Additionally, Noem’s plan makes it so that the 100% coverage rate would apply to any degree at South Dakota’s public colleges and universities, ranging from two-year degrees to doctorates.

“We support any benefits the state can provide to it’s military,” explained Tom Hafner, a 31 year veteran of the South Dakota National Guard. Hafner now serves as the Commander of the South Dakota chapter of the Veterans of Foreign Wars (VFW). “So this can only enhance the Guard’s status, and hopefully, their overall strength too.”

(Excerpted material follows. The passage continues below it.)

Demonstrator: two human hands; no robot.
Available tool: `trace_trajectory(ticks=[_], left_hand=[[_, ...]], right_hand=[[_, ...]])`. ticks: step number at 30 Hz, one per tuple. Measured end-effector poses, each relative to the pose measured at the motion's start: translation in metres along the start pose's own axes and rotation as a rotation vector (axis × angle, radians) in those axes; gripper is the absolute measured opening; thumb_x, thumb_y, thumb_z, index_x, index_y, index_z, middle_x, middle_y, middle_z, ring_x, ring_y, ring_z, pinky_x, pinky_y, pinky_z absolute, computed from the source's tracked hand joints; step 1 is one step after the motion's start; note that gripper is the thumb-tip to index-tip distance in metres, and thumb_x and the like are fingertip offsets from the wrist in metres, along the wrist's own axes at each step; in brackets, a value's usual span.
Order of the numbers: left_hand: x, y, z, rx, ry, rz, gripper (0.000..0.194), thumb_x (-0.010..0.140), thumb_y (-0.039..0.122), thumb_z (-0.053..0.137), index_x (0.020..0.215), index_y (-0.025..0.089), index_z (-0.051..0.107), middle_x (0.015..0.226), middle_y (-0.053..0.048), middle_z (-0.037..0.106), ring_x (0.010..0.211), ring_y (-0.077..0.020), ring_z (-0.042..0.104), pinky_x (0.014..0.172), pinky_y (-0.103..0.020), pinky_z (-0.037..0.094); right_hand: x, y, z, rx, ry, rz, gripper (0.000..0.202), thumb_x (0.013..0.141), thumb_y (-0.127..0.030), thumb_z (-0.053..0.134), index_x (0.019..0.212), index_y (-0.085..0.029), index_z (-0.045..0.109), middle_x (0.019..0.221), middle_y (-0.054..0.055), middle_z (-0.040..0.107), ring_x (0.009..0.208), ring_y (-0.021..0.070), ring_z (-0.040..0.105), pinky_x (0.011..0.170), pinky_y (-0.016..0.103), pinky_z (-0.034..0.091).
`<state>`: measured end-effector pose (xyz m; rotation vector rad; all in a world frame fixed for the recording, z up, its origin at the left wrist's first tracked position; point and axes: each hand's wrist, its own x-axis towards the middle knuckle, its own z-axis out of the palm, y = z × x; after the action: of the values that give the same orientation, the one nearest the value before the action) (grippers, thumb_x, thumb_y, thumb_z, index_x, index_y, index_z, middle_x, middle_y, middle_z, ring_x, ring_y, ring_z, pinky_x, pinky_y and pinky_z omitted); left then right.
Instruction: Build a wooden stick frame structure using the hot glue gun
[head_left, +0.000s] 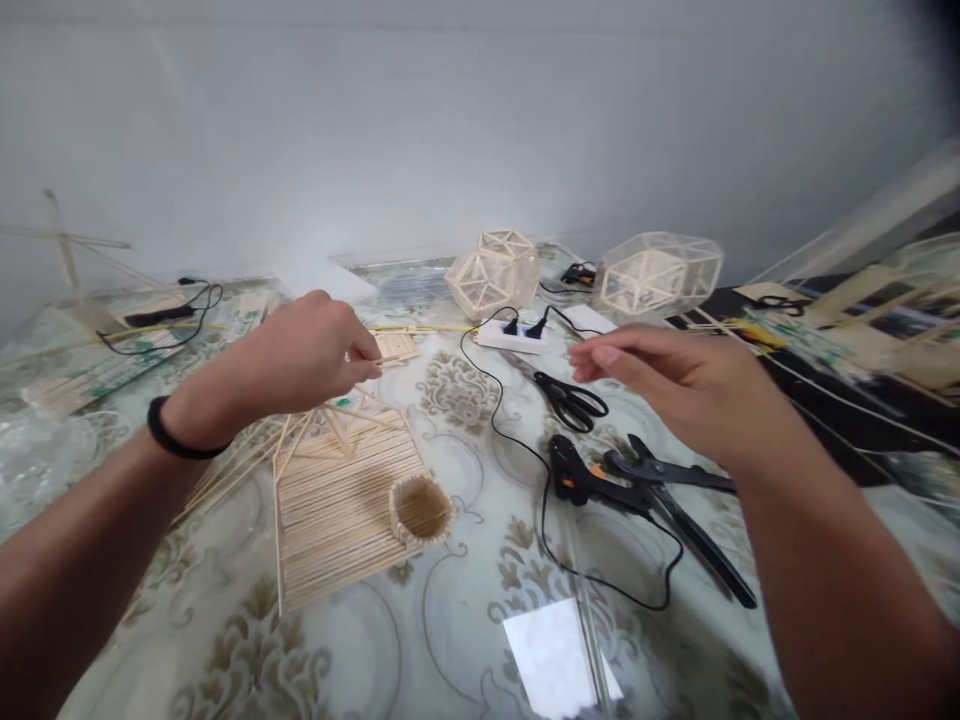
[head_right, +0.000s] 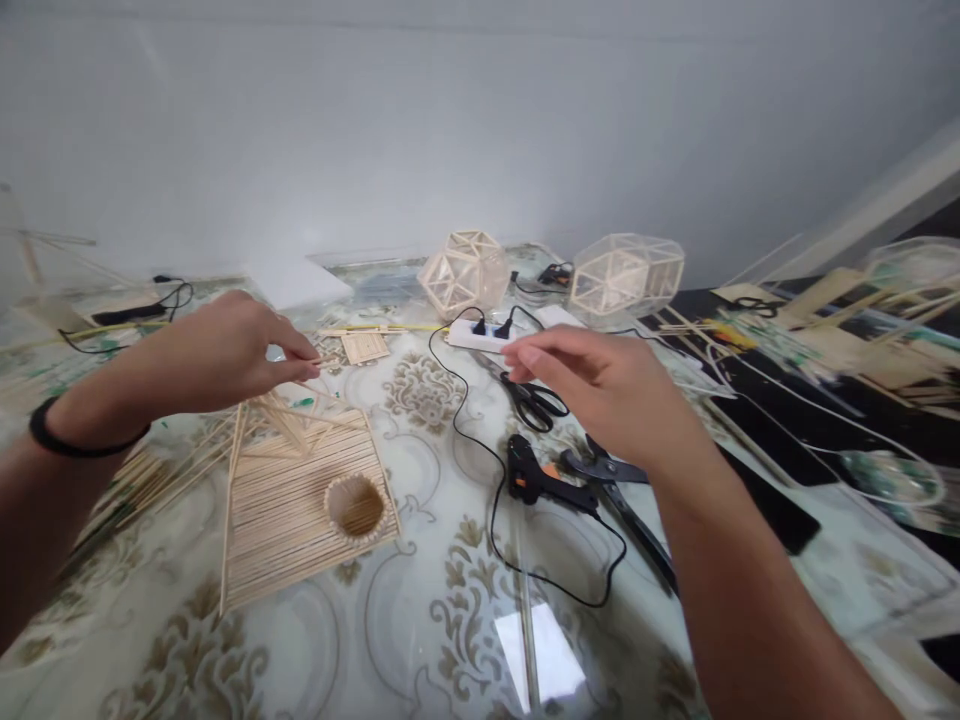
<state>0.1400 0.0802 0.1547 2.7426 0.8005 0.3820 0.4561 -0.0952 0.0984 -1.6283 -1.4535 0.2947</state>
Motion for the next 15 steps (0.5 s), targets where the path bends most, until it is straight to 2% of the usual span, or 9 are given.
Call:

The proposal comes at a time where the National Guard, and the military as a whole, has struggled to recruit new soldiers. According to a September report from the Associated Press, the Army alone fell about 25% short of its recruiting goal for the prior fiscal year.

“Tuition costs have continually gone up, any student that possibly has a family to support, this will help them with their outside needs too,” Hafner said. “Their housing, food, those types of things will be positively impacted.”

A draft of the bill with the proposal in it will likely be released in the days leading up to the start of the legislative session next month.